ShaneFlandermeyer commented 3 months ago

I played around with this a bit more yesterday, and I'm getting great results for Humanoid now. The following changes helped. The code snippets are in Jax, but hopefully it's still readable enough:

    G, discount = 0, 1
    for t in range(self.horizon):
      reward, _ = self.model.reward(
          z, actions[t], self.model.reward_model.params)
      z = self.model.next(z, actions[t], self.model.dynamics_model.params)
      G += discount * reward

      if self.model.predict_continues:
        continues = jax.nn.sigmoid(self.model.continue_model.apply_fn(
            {'params': self.model.continue_model.params}, z)).squeeze(-1)
      else:
        continues = 1

      discount *= self.discount * continues
      next_z = sg(self.model.encode(next_observations, encoder_params))
      td_targets = self.td_target(next_z, rewards, dones, key=target_dropout)

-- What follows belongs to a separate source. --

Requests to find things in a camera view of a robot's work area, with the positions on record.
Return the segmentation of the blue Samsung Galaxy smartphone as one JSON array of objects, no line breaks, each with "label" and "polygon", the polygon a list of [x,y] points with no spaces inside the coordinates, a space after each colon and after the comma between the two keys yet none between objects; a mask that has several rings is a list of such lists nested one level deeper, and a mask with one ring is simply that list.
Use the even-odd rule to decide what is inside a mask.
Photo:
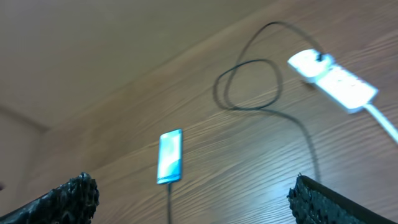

      # Latent rollout (compute latent dynamics + consistency loss)
      zs = jnp.empty((self.horizon+1, self.batch_size, next_z.shape[-1]))
      z = self.model.encode(observations[0], encoder_params)
      zs = zs.at[0].set(z)
      consistency_loss = jnp.zeros(self.batch_size)
      discount = jnp.ones(self.batch_size)
      horizon = jnp.zeros(self.batch_size)
      for t in range(self.horizon):
        z = self.model.next(z, actions[t], dynamics_params)
        consistency_loss += jnp.mean(
            (z - next_z[t])**2 * discount[:, None], -1)
        zs = zs.at[t+1].set(z)

        horizon += (discount > 0)
        discount *= self.rho * (1 - dones[t])

      # Get logits for loss computations
      _, q_logits = self.model.Q(
          zs[:-1], actions, value_params, value_dropout_key1)
      _, reward_logits = self.model.reward(zs[:-1], actions, reward_params)
      if self.model.predict_continues:
        continue_logits = self.model.continue_model.apply_fn(
            {'params': continue_params}, zs[1:]).squeeze(-1)

      reward_loss = jnp.zeros(self.batch_size)
      value_loss = jnp.zeros(self.batch_size)
      continue_loss = jnp.zeros(self.batch_size)
      discount = jnp.ones(self.batch_size)
      for t in range(self.horizon):
        reward_loss += soft_crossentropy(reward_logits[t], rewards[t],
                                         self.model.symlog_min,
                                         self.model.symlog_max,
                                         self.model.num_bins) * discount

        if self.model.predict_continues:
          continue_loss += optax.sigmoid_binary_cross_entropy(
              continue_logits[t], 1 - dones[t]) * discount

        for q in range(self.model.num_value_nets):
          value_loss += soft_crossentropy(q_logits[q, t], td_targets[t],
                                          self.model.symlog_min,
                                          self.model.symlog_max,
                                          self.model.num_bins) * discount

        discount *= self.rho * (1 - dones[t])

      consistency_loss = (consistency_loss / horizon).mean()
      reward_loss = (reward_loss / horizon).mean()
      value_loss = (value_loss / (horizon + self.model.num_value_nets)).mean()
      continue_loss = (continue_loss / horizon).mean()
      total_loss = (
          self.consistency_coef * consistency_loss +
          self.reward_coef * reward_loss +
          self.value_coef * value_loss +
          self.continue_coef * continue_loss
      )

I still need to do some more testing and make sure I didn't accidentally break anything in the infinite horizon case, but these results are extremely promising! I'll hopefully push them to the jax repo some time this weekend.

nicklashansen commented 3 months ago

@ShaneFlandermeyer this looks really interesting! this is similar to how i deal with early termination in the episodic-rl branch, except that i use the binarized signal during planning. i will definitely give the soft version that you're proposing a try, thanks for the suggestion!

snippets from the relevant parts:

https://github.com/nicklashansen/tdmpc2/blob/ff02f41e73cce8b6ef9eef99c3830e131fbaf97f/tdmpc2/tdmpc2.py#L95-L107

and

https://github.com/nicklashansen/tdmpc2/blob/ff02f41e73cce8b6ef9eef99c3830e131fbaf97f/tdmpc2/tdmpc2.py#L265

ShaneFlandermeyer commented 3 months ago

Ha, nice. I didn't know you had already looked into this! I just verified and pushed all my changes. Hopefully they can be useful. Gonna close this issue now.